Here the job is to copy the data exactly and to exclude every image from it.

• _Recorded data_:
────────────────────────────────────────

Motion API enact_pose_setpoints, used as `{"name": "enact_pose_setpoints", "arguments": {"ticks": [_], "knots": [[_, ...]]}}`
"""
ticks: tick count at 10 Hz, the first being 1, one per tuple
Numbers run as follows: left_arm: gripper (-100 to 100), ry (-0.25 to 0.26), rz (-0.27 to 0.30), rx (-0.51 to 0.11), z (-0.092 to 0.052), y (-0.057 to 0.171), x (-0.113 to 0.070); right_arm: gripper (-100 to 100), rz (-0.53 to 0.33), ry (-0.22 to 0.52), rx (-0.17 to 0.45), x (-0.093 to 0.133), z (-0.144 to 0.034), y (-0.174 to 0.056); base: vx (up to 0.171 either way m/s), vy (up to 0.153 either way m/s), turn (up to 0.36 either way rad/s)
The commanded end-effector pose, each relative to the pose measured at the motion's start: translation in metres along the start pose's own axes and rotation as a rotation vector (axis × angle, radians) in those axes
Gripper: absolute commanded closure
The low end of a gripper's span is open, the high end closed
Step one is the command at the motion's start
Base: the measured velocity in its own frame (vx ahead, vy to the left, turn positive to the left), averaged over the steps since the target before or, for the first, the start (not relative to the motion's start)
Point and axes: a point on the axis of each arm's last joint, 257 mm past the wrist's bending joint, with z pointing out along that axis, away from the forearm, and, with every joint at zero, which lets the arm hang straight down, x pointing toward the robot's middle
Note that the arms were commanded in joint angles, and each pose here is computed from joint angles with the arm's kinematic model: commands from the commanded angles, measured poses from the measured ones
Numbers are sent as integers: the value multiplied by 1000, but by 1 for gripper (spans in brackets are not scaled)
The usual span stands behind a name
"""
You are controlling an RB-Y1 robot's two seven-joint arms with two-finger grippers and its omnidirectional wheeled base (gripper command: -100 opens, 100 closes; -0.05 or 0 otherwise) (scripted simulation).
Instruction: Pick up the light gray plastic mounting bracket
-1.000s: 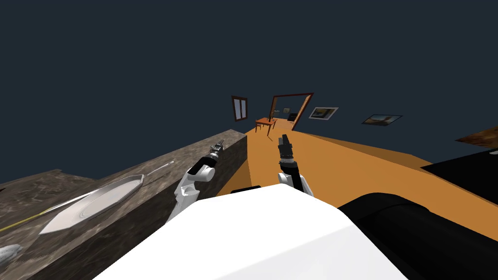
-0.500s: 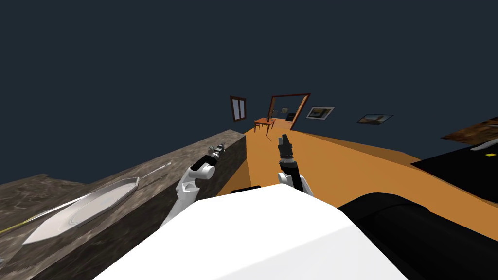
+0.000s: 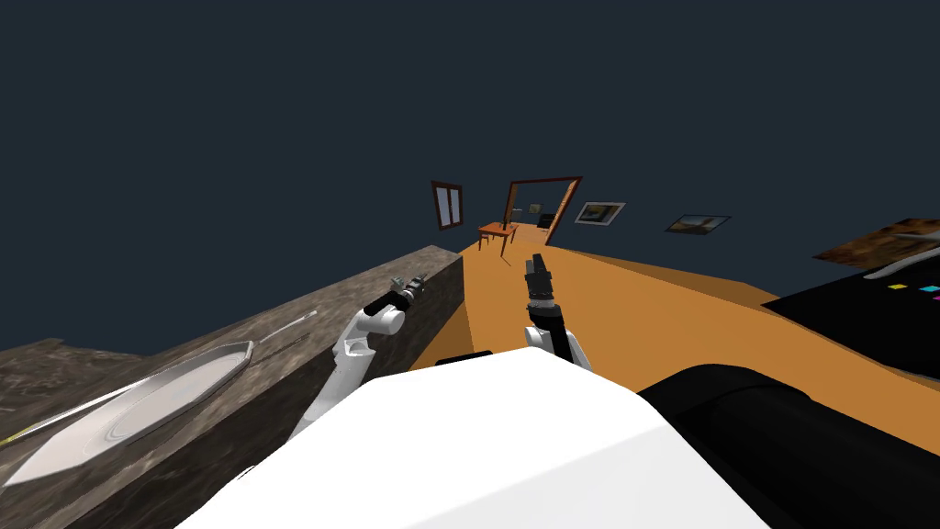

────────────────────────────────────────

• _Exercise answer_:
Motion API enact_pose_setpoints, used as `{"name": "enact_pose_setpoints", "arguments": {"ticks": [_], "knots": [[_, ...]]}}`
"""
ticks: tick count at 10 Hz, the first being 1, one per tuple
Numbers run as follows: left_arm: gripper (-100 to 100), ry (-0.25 to 0.26), rz (-0.27 to 0.30), rx (-0.51 to 0.11), z (-0.092 to 0.052), y (-0.057 to 0.171), x (-0.113 to 0.070); right_arm: gripper (-100 to 100), rz (-0.53 to 0.33), ry (-0.22 to 0.52), rx (-0.17 to 0.45), x (-0.093 to 0.133), z (-0.144 to 0.034), y (-0.174 to 0.056); base: vx (up to 0.171 either way m/s), vy (up to 0.153 either way m/s), turn (up to 0.36 either way rad/s)
The commanded end-effector pose, each relative to the pose measured at the motion's start: translation in metres along the start pose's own axes and rotation as a rotation vector (axis × angle, radians) in those axes
Gripper: absolute commanded closure
The low end of a gripper's span is open, the high end closed
Step one is the command at the motion's start
Base: the measured velocity in its own frame (vx ahead, vy to the left, turn positive to the left), averaged over the steps since the target before or, for the first, the start (not relative to the motion's start)
Point and axes: a point on the axis of each arm's last joint, 257 mm past the wrist's bending joint, with z pointing out along that axis, away from the forearm, and, with every joint at zero, which lets the arm hang straight down, x pointing toward the robot's middle
Note that the arms were commanded in joint angles, and each pose here is computed from joint angles with the arm's kinematic model: commands from the commanded angles, measured poses from the measured ones
Numbers are sent as integers: the value multiplied by 1000, but by 1 for gripper (spans in brackets are not scaled)
The usual span stands behind a name
"""
You are controlling an RB-Y1 robot's two seven-joint arms with two-finger grippers and its omnidirectional wheeled base (gripper command: -100 opens, 100 closes; -0.05 or 0 otherwise) (scripted simulation).
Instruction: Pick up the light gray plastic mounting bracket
-1.000s: 
-0.500s: 
+0.000s: 

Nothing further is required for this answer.